It has become a popular “what-about-ism” to point to the Israeli wall separating parts of Israel from the West Bank and Gaza as justification for a similar barrier to be built on the U.S.-Mexico border by the Trump administration. There are a lot of problems with this comparison, but I will start from my own experience serving as an infantryman in the Israeli Army from 1978-1981.
While I was serving in the Israel Defense Forces (IDF), I came across various barriers, but the one I saw along the Israel-Lebanon border was designed with two barbed wire fences separated by a wide area of raked ground. I do not recall if the fence was electrified, but the primary deterrent was that in order to cross from South Lebanon (I was stationed in Metula much of the time) into Israel it was necessary to cross the raked dirt–which would leave footprints. A jeep patrolled and re-raked the area constantly. There were also sentries at various points. The setup was low tech—but effective.
Keep in mind that this was to deter those who wanted to infiltrate Israel to KILL people–not to find a job and make a better life for their families. The new Israeli wall, while surely effective, is primarily a political statement and a symbol—presumably it would demarcate the limits of any Palestinian state or autonomous area. It is a “fact on the ground.”
In this sense, the Israeli wall has something in common with Trump’s proposed wall—one is as much a symbol as a security barrier, while the proposed U.S.-Mexico wall would be primarily a symbol. Like the actual Israeli wall, the proposed U.S. wall would separate communities and interfere with commerce. And like the Israeli wall, it would be an ugly monstrosity and would interfere with ecosystems that are organically connected.
Often in the Trump era I find myself writing about things that seem absurdly obvious. Is there anyone who really believes that the Israeli security situation (regardless of what one may think about Israeli policies towards its Palestinian population) is analogous to the situation on our southwest border? If such is the case, it is probably impossible to persuade them that the costs of a wall here far outweigh any potential benefits.

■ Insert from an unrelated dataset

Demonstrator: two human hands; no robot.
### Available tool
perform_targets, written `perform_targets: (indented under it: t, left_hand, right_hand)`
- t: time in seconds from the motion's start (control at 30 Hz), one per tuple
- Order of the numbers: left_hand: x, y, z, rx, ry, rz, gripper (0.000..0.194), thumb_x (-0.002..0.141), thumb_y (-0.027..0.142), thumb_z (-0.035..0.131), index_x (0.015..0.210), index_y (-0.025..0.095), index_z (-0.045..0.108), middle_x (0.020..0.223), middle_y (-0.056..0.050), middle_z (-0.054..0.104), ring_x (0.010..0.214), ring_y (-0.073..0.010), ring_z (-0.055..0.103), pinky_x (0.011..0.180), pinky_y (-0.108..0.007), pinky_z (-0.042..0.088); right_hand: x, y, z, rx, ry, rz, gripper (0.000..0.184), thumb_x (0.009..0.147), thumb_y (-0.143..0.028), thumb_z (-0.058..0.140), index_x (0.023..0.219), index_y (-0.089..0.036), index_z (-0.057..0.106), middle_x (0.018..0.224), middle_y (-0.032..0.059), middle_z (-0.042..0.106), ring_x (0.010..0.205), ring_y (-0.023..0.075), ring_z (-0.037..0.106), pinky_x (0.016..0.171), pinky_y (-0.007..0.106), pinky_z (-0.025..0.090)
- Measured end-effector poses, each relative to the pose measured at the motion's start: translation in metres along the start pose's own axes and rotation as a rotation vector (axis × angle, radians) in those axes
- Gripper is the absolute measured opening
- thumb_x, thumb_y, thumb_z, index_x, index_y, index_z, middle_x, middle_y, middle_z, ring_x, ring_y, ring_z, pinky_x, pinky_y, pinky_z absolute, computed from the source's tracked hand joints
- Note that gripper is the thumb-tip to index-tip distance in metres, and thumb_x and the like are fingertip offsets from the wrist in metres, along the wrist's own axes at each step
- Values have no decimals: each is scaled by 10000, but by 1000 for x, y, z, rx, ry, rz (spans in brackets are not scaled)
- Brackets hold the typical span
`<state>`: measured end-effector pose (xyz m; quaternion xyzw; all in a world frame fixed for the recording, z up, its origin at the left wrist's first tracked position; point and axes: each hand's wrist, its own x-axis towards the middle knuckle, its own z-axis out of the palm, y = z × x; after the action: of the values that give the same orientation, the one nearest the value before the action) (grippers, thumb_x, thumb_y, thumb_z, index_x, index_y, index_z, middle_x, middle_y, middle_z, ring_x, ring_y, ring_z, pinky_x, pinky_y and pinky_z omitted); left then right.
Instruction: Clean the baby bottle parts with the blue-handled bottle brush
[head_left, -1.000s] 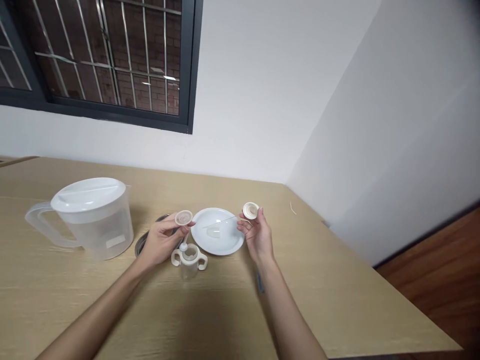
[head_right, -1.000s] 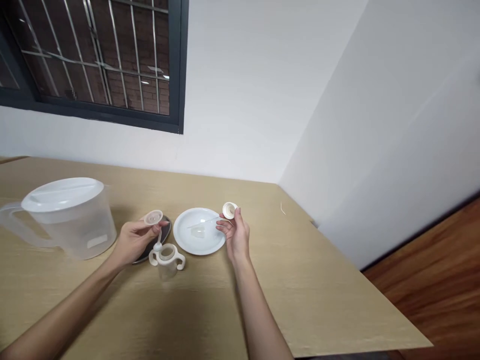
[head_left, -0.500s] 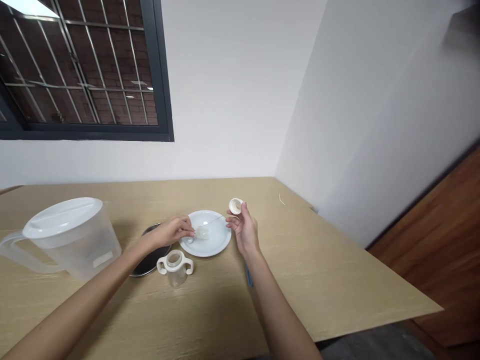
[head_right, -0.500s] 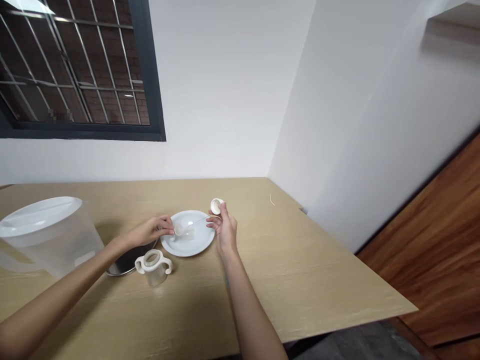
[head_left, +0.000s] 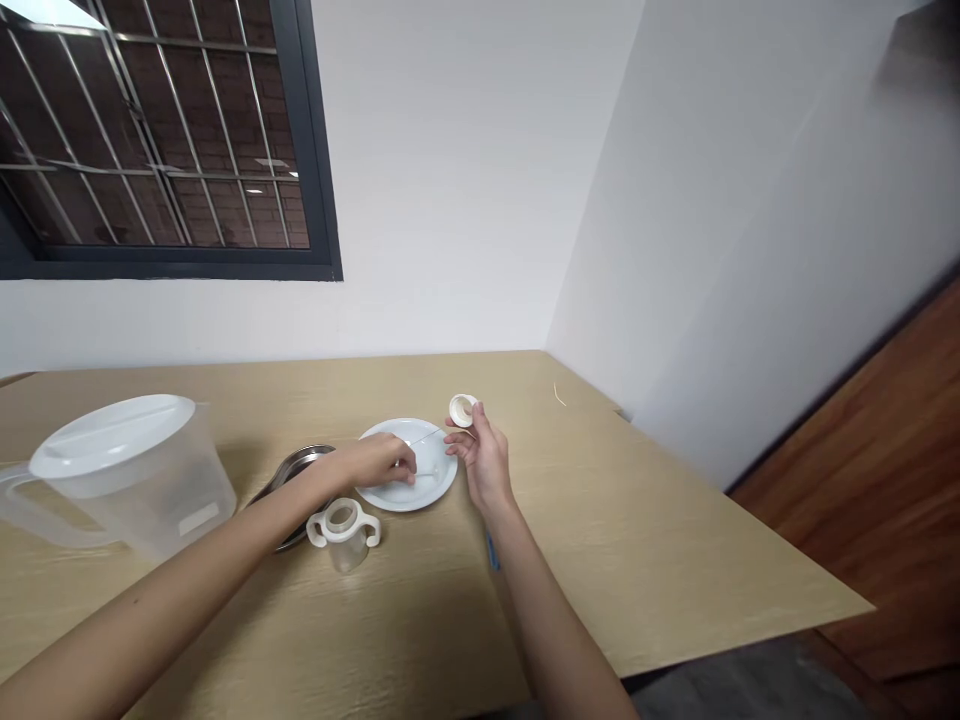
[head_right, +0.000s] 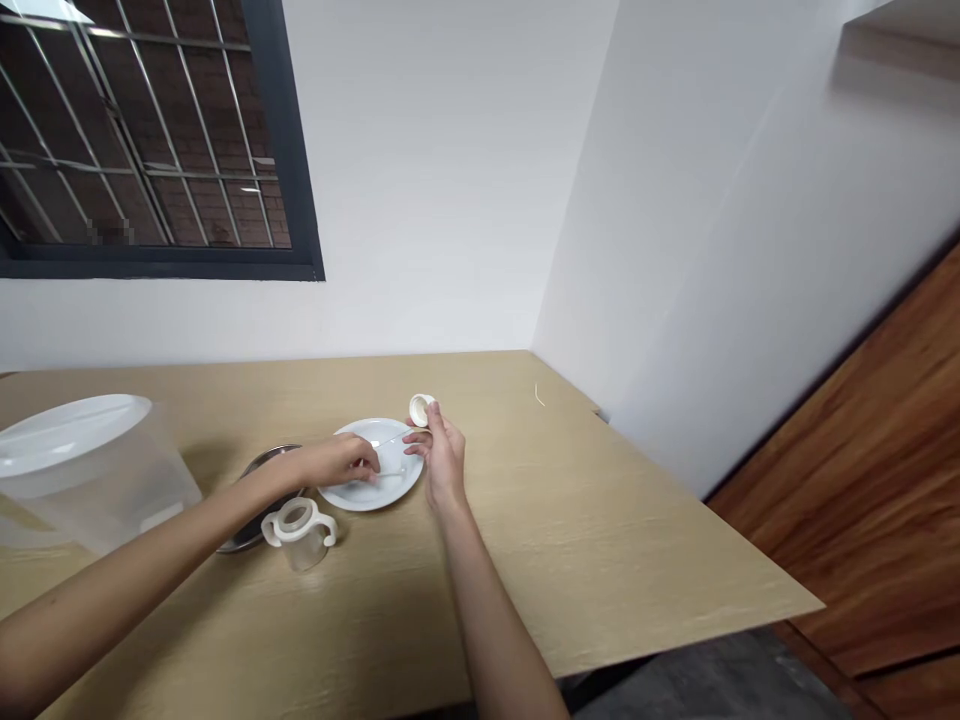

That said, the use of fencing, as well as drones and additional border patrol officers is a reasonable part of any solution to the influx of people seeking better lives in the United States. In addition—and is this not obvious?—we need more judges and administrators to help give people an expeditious means of having their asylum applications heard and adjudicated. The criteria that should be used in evaluating asylum requests is a different topic for another day. But I tend to see things through a lens that reminds me that “there but for the grace of God go I.”